Lenovo unveiled its latest offering for business users Tuesday — two new workstations. The ThinkStation desktop computers are a first for Lenovo. The No. 3 computer maker has focused primarily on sales of its ThinkPad laptops.
It is also the first time the Chinese hardware maker has added a new Think-branded PC to the line since it purchased IBM’s personal computing division in 2005 for US$1.75 billion. In addition to Thinkpads, the deal also included ThinkCenter desktops.
The S10 and D10 workstations are aimed at professionals working in the most demanding data and graphics intensive environments, Lenovo said. The machines are able to meet the highest performance demands associated with computer-aided design (CAD) and engineering, digital content creation, oil and gas exploration and electronic design automation, according to the maker.
“These are important initial offerings for the company because the showcase Lenovo breaking out from underneath IBM’s umbrella and starting to establish themselves as a fully independent complete solutions provider in the hardware space,” said Rob Enderle, principal analyst at Enderle Group.
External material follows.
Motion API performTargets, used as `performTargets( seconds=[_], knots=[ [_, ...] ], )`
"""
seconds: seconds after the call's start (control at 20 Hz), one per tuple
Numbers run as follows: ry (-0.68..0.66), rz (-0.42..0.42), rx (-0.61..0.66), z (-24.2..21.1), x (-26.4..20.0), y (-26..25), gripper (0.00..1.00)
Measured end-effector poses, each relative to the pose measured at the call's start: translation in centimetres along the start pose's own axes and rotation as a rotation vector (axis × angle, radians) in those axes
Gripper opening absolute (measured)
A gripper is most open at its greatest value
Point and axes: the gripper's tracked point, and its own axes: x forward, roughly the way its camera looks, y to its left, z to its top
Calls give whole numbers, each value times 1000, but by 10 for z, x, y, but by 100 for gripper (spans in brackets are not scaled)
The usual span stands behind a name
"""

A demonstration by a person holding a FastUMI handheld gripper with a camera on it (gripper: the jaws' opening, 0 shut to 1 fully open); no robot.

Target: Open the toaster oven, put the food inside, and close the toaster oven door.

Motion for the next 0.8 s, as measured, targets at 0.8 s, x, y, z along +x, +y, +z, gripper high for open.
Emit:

The ThinkStation D10 will feature Intel’s Quad-Core Xeon processor 5400 series, the first based on the chipmaker/s new 45-nanometer technology, which almost doubles the density of transistors on the chips for maximum energy efficient performance. The S10 workstation sports Intel’s Core 2 processors, including the Core 2 Extreme processor QX9650.
Both systems also include Nvidia’s new Quadro line of graphic cards, support Red Hat Enterprise Linux and come preloaded with Windows Vista Business edition. A dual gigabit Ethernet slot, up to 8 PCI slots, and 2 USB ports are also possible options. In addition, the workstations are RoHS compliant and many models are Energy Star 4.0 certified.
The new line will be available in January. The S10 will start at around US$1,199, and the D10 will be priced from about $1,739.
Lenovo introduced the desktop workstations in order to compete with HP and Dell, the top two PC vendors, Benjamin Gray, a Forrester Research analyst, told TechNewsWorld.
“Lenovo is the No. 3 desktop supplier to North American companies with 1,000 or more employees, with 16 percent marketshare. Their laptop share is even bigger,” he explained.
“This announcement is welcome to many of Lenovo’s existing customers that have standardized on it as a desktop supplier but have had to turn to another supplier for workstations. Now, companies have the ability to fold their workstations into their master agreement with Lenovo. For these customers, it’s one less PC supplier relationship to maintain.”
The hardware maker has a strong international presence and is also looking to expand its international markets, said Lloyd Cohen, an IDC analyst. Even though Lenovo is a relatively small player in the workstation market, the 30 percent margins they make on workstations is “good business,” he said.
“Those are strong markets and it is a logical extension of its mobile business. There are only a few players in the workstation business, and it’s an over-$5 billion market,” he told TechNewsWorld.
The main factor working in Lenovo’s favor with this launch is the perception, thanks to the ThinkPad: that it is a quality hardware provider in line with IBM and aggressive in terms of pricing, according to Enderle.
On the downside, he added, Lenovo is not IBM, and business users are often concerned about new entries in this segment.